* _Work request_
If a line comes after the one containing "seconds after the", leave it out; copy every line before it, and that line too, exactly as written, starting from the first line of the entries.

*** Exercise material Section Begins ***

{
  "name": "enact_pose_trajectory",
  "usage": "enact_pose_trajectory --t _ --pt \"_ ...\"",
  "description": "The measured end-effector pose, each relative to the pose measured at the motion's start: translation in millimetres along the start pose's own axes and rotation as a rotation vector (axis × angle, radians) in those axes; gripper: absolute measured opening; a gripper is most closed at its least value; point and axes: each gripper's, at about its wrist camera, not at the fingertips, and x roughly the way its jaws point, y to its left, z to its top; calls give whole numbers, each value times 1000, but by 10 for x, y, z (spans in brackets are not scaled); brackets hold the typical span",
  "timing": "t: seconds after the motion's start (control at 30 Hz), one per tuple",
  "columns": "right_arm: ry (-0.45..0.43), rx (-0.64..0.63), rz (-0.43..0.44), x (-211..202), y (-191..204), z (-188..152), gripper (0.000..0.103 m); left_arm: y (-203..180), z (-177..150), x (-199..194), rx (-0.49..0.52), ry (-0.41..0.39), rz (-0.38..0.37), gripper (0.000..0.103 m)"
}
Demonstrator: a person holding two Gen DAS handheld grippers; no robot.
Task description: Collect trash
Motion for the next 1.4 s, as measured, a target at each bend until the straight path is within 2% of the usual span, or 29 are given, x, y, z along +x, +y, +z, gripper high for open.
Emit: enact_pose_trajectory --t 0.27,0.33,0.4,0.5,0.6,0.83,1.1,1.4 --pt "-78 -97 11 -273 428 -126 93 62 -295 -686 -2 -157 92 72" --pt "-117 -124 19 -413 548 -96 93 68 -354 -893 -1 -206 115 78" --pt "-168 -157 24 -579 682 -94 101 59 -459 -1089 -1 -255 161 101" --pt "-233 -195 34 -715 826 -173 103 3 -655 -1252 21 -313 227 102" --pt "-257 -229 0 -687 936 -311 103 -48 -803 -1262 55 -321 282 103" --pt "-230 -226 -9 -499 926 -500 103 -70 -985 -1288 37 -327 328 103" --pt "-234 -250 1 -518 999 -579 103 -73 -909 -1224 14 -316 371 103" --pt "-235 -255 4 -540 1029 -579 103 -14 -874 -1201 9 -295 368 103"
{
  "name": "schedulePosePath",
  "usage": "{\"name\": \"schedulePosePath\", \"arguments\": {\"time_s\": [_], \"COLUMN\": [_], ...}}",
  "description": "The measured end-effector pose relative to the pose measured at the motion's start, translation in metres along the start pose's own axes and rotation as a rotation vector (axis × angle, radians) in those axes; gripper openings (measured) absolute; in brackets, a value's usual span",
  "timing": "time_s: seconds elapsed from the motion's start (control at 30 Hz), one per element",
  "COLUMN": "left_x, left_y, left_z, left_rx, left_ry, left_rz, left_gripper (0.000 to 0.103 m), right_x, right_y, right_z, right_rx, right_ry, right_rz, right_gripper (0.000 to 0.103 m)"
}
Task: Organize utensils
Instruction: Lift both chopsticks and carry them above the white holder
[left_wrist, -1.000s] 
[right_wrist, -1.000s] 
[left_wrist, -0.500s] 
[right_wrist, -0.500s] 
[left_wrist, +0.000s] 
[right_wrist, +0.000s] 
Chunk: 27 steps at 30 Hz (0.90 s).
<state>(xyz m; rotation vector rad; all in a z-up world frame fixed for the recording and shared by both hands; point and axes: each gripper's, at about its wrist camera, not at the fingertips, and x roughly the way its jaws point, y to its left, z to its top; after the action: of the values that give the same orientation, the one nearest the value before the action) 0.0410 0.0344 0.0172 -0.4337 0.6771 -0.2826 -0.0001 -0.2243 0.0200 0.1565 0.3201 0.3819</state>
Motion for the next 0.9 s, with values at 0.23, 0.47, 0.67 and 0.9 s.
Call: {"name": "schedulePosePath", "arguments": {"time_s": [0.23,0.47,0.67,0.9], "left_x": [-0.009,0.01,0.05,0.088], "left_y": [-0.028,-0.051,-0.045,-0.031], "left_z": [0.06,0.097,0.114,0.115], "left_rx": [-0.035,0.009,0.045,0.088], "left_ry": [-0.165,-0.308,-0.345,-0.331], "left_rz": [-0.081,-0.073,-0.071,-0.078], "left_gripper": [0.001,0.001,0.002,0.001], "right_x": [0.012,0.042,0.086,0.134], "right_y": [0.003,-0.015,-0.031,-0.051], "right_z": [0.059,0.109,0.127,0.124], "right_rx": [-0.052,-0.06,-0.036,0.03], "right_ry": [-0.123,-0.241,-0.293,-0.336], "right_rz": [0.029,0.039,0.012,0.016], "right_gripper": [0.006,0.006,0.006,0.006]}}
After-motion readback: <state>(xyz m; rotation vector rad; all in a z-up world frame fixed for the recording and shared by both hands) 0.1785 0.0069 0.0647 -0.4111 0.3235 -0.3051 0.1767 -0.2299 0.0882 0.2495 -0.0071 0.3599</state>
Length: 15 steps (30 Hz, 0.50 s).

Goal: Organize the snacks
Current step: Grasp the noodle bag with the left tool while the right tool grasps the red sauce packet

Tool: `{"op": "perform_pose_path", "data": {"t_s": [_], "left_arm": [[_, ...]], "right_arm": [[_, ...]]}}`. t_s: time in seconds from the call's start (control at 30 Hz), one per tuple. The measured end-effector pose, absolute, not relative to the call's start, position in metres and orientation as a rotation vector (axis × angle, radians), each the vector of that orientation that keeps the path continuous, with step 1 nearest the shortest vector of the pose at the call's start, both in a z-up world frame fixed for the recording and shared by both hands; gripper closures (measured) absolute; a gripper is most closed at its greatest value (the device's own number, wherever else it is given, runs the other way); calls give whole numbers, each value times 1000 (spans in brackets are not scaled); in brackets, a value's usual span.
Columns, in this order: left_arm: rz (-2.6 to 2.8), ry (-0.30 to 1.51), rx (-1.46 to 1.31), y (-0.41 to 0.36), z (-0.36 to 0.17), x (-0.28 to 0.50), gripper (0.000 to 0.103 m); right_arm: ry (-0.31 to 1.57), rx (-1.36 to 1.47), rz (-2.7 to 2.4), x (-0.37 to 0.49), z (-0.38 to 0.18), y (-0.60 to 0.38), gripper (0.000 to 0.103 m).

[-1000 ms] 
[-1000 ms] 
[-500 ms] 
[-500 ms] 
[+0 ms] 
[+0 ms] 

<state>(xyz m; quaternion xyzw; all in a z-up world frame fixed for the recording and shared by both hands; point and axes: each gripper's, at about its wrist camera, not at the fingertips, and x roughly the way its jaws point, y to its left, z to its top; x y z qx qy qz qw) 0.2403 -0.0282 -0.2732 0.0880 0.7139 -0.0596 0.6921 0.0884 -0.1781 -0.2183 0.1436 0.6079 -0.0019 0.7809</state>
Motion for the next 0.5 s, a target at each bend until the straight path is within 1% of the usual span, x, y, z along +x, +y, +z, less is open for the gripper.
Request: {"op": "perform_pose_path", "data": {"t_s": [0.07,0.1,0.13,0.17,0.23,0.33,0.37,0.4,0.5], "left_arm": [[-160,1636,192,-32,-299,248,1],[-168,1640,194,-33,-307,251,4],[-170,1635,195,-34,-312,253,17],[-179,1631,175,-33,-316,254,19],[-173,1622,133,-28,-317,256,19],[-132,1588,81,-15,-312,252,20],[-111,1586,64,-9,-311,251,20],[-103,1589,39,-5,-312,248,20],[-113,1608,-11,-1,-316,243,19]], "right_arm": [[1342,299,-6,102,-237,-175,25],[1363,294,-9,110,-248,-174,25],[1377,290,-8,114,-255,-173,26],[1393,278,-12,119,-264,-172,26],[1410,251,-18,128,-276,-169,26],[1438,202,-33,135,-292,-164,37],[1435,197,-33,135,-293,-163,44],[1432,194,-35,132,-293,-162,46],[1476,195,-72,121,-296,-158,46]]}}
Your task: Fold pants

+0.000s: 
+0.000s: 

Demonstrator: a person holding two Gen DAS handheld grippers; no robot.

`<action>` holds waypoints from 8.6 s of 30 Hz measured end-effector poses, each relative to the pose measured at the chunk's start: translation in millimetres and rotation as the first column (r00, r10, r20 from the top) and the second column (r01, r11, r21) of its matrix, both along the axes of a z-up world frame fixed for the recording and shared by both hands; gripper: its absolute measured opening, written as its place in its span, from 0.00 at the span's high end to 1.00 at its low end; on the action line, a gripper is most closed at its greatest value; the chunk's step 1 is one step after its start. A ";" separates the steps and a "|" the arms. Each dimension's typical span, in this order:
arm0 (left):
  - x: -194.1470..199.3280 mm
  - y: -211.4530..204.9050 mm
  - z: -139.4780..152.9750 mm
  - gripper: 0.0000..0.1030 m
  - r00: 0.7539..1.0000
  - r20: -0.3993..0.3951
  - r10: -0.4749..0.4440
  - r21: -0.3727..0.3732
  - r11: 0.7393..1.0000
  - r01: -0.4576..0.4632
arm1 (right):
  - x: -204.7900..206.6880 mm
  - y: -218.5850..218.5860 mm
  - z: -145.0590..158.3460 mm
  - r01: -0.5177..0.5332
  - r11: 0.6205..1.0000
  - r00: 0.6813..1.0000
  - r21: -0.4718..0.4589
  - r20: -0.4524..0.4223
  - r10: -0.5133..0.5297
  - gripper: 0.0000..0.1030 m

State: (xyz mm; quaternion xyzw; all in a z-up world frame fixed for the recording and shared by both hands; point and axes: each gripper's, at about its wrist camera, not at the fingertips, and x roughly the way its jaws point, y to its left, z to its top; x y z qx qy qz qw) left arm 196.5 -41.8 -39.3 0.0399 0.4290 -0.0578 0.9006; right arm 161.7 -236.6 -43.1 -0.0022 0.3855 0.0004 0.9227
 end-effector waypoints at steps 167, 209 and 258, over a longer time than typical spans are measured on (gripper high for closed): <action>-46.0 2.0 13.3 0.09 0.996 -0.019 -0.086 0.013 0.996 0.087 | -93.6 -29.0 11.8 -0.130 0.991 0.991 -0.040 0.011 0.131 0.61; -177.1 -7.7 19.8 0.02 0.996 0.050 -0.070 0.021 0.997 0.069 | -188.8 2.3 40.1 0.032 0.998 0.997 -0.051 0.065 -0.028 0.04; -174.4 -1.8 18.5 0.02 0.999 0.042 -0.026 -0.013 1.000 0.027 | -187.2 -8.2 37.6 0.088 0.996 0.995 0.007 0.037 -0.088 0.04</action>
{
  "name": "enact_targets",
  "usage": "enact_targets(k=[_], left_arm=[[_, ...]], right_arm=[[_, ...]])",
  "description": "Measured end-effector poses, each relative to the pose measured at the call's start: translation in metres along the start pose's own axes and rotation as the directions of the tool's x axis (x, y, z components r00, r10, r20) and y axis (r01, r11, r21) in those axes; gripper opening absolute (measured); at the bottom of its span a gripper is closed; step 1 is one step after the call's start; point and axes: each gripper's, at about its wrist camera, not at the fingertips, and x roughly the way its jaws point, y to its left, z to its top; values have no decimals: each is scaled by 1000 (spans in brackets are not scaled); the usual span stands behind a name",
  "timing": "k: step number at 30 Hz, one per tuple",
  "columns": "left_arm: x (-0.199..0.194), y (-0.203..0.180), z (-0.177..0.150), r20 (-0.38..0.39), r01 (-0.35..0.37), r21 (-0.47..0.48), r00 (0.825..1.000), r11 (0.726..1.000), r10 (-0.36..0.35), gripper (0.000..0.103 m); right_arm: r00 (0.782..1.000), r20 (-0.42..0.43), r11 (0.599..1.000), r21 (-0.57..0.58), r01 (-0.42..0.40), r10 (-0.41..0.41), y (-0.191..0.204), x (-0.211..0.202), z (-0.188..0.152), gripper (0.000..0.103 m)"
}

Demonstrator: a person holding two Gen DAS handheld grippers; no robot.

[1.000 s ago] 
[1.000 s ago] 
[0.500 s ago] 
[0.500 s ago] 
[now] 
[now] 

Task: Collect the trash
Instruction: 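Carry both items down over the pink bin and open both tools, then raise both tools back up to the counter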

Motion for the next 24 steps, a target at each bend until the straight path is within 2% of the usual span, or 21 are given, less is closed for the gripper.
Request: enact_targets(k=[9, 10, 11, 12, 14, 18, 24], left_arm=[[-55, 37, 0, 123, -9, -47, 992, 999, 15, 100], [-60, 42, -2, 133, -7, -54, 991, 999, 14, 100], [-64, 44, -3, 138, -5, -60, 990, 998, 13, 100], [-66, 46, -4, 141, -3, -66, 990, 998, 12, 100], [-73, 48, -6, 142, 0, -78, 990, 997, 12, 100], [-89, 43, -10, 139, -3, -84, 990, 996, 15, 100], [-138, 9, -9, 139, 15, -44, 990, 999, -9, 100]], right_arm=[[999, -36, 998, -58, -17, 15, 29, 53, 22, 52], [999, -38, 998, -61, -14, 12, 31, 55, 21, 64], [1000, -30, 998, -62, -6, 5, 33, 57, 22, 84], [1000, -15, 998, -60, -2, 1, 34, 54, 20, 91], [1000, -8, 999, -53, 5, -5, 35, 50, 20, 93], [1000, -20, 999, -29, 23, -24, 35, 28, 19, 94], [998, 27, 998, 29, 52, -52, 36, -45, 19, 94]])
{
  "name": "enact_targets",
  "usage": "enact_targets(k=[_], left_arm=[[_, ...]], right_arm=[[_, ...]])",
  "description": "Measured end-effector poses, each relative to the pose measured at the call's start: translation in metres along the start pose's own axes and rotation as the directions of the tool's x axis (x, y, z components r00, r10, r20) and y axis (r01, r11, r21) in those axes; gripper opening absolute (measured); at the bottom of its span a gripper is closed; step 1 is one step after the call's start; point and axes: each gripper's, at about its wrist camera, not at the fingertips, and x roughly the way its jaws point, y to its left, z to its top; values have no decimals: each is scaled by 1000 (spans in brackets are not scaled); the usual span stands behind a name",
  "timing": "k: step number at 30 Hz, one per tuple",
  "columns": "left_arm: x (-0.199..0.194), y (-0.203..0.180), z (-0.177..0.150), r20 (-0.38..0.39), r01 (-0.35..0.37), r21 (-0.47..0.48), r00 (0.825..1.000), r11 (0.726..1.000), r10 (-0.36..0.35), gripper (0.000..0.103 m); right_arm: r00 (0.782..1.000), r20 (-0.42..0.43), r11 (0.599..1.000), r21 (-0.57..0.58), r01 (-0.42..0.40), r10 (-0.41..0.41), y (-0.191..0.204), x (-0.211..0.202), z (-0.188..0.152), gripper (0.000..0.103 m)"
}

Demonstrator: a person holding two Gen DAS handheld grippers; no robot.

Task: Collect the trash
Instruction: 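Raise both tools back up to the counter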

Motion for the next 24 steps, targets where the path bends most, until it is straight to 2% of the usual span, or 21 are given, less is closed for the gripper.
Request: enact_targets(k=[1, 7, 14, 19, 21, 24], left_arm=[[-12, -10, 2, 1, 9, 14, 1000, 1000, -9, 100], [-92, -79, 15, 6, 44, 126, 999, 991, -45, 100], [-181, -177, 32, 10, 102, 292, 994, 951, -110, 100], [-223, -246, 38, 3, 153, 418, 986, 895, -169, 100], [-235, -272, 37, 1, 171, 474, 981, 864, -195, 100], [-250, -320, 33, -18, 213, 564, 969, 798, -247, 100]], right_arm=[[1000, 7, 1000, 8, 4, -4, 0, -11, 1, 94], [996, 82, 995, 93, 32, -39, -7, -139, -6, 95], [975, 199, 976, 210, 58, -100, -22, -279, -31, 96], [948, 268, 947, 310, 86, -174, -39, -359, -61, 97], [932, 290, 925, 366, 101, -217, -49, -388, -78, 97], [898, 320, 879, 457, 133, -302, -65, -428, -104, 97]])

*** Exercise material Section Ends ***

* _Finished task_
{
  "name": "enact_pose_trajectory",
  "usage": "enact_pose_trajectory --t _ --pt \"_ ...\"",
  "description": "The measured end-effector pose, each relative to the pose measured at the motion's start: translation in millimetres along the start pose's own axes and rotation as a rotation vector (axis × angle, radians) in those axes; gripper: absolute measured opening; a gripper is most closed at its least value; point and axes: each gripper's, at about its wrist camera, not at the fingertips, and x roughly the way its jaws point, y to its left, z to its top; calls give whole numbers, each value times 1000, but by 10 for x, y, z (spans in brackets are not scaled); brackets hold the typical span",
  "timing": "t: seconds after the motion's start (control at 30 Hz), one per tuple",

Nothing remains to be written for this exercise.